A direction the developers were willing to take this series with a soft reboot of God of War. A Kratos we have never seen before, older, wiser, and with a child. A greater focus on character drama and narrative. And a complete re-evaluation of the very staples of the franchise. Previews had been positive, and early reviews even more so.

Sony Santa Monica took a completely new approach with this game. It’s based on Norse mythology this time around. The game has added RPG mechanics with skill trees, a deep progression system, characters you’re meant to care about, and it encourages wide exploration.

Norse mythology is an interesting way to go with the new God of War. It adds a plethora of new storytelling opportunities, and it creates a blank template to work with. An older and more mature Kratos with his son provides an opportunity for character depth not seen before in the franchise. The combat looks fresh and new. Kratos now has a companion that seems to add extra combat elements to the game. Not to mention that our protagonist’s iconic weapons, the Blades of Chaos, are a thing of the past. Kratos is now beating down enemies with an axe.

Creating Something Special

Early word seems to suggest that this was what the franchise desperately needed. According to multiple sources, each combat encounter feels original. From what I can tell from reviews and the footage shown is that each enemy encounter requires a different approach. Button mashing won’t get you to the end of the game this time around. In an interview with PlayStation Lifestyle, Cory Barlog, Creative Director of God of War stated,

“I think from the beginning when we had talked about how combat needs to feel in this game, [how it] needed to feel like a varied experience. If we’re going to be engaged for a long period of time, you couldn’t feel like you’re having the same fight in the beginning of the game as you are at the end.”

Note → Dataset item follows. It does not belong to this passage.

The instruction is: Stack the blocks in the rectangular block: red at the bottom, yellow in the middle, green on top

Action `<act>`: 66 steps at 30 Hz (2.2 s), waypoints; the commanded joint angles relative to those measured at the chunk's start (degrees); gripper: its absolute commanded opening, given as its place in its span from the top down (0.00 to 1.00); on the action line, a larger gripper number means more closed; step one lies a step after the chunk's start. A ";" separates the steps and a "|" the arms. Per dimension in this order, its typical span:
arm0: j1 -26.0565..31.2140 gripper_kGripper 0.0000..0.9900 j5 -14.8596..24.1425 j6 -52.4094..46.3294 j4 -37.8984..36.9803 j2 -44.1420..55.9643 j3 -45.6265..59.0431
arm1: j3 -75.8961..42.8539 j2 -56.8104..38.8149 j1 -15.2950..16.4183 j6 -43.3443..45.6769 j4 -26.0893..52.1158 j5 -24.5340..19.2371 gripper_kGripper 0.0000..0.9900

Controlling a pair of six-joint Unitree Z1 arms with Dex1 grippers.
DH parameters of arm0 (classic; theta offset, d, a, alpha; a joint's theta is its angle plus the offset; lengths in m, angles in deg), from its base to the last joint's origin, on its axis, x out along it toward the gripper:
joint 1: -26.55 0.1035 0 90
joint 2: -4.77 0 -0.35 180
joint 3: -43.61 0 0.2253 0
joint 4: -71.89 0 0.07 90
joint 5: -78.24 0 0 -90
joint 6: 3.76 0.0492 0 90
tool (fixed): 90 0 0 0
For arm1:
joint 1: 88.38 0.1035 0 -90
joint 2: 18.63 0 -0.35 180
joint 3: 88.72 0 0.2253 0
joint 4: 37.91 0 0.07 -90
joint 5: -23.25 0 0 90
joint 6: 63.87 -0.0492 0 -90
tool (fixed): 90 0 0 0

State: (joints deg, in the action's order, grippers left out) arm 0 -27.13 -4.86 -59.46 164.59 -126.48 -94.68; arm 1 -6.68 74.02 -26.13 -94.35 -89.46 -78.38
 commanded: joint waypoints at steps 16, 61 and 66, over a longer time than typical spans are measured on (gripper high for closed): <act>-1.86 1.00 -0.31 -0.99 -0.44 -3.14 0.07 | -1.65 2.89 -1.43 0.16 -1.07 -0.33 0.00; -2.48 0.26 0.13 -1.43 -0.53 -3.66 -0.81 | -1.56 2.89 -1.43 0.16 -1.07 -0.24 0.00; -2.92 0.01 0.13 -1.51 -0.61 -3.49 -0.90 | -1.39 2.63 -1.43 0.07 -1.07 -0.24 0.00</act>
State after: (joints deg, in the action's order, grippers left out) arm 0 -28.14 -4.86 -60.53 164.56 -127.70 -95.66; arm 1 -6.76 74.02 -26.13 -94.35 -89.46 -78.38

This is a big change from the previous God of War games. The combat at the end may feel progressively more challenging, but it could not feel like it was just going through the motions.

In another interview, this time with the PlayStation Blog, Cory Barlog addresses what everyone has been wondering since the reveal of this game. Why is God of War so different this time around? In regards to changes made in this game he says,

“We wanted, as developers, to flex our imaginations, our brains a little bit more. We wanted to expand this world, we wanted to see what would happen by changing little things, and how they would cascade into larger changes.”

This seems to back up changing with the times. A need to create something new. Just like players were feeling tired of the same formula time and time again,  the developers felt fatigue over creating a similar game over and over.

There seems to be a passion that the writers and devs have for this world and these characters. They wanted to create something special.The new God of War doesn’t just take from other action games but creates something new. The evolution of the God of War series is a perfect compilation to show people how far games have come over the generations.

The modern console generation has presented developers with tools to do things they’ve always wanted to do but never had the means to do so. Game development no longer feels limited. People are playing and buying games differently than they ever have before. Story-based cinematic experiences are being perfected, and action games are incorporating deeper elements. Games are changing and Sony Santa Monica decided that God of War needed to change as well. A decision that has given a seemingly dead franchise a new life.